Data for this exercise.
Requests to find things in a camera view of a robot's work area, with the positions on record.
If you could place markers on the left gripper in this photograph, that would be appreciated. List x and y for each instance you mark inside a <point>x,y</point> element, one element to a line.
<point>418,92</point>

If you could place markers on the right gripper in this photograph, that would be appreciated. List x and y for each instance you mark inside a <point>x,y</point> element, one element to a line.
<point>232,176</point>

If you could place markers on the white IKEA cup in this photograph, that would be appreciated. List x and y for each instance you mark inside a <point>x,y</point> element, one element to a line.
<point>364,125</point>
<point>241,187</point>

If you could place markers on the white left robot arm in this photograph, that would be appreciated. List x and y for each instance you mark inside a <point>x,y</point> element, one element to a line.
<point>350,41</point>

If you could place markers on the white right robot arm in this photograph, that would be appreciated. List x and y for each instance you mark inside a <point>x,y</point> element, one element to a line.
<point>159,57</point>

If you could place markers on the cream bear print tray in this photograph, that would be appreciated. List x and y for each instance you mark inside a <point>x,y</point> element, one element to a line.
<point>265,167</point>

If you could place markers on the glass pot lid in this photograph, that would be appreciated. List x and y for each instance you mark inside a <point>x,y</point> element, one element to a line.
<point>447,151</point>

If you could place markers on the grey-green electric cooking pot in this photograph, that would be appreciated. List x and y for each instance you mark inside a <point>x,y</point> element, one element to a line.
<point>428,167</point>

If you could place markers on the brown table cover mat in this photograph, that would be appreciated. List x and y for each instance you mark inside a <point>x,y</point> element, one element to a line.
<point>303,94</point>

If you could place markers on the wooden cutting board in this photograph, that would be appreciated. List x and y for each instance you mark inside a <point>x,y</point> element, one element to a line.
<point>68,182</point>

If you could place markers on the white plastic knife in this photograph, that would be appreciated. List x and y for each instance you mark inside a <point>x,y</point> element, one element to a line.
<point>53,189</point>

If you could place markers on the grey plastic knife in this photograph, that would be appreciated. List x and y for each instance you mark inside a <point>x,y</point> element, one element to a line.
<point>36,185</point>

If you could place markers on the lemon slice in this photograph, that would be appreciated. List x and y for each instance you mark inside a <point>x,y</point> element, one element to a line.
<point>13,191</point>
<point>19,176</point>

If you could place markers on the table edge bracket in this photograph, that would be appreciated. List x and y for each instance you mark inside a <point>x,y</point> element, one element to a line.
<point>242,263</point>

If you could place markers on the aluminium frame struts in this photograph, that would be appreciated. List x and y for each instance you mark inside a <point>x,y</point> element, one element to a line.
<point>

Problem to solve. Once you find the line with "<point>232,176</point>" in the entries above, output it and each line after it up to and including the line with "<point>428,167</point>", and nothing else.

Written answer.
<point>232,176</point>

If you could place markers on the white IKEA cup in this photograph, that would be appreciated. List x and y for each instance you mark inside a <point>x,y</point> element, one element to a line.
<point>364,125</point>
<point>241,187</point>

If you could place markers on the white left robot arm in this photograph, that would be appreciated. List x and y for each instance you mark inside a <point>x,y</point> element, one element to a line.
<point>350,41</point>

If you could place markers on the white right robot arm in this photograph, that would be appreciated. List x and y for each instance you mark inside a <point>x,y</point> element, one element to a line.
<point>159,57</point>

If you could place markers on the cream bear print tray in this photograph, that would be appreciated. List x and y for each instance you mark inside a <point>x,y</point> element, one element to a line.
<point>265,167</point>

If you could place markers on the glass pot lid in this photograph, that would be appreciated. List x and y for each instance you mark inside a <point>x,y</point> element, one element to a line.
<point>447,151</point>

If you could place markers on the grey-green electric cooking pot in this photograph, that would be appreciated. List x and y for each instance you mark inside a <point>x,y</point> element, one element to a line.
<point>428,167</point>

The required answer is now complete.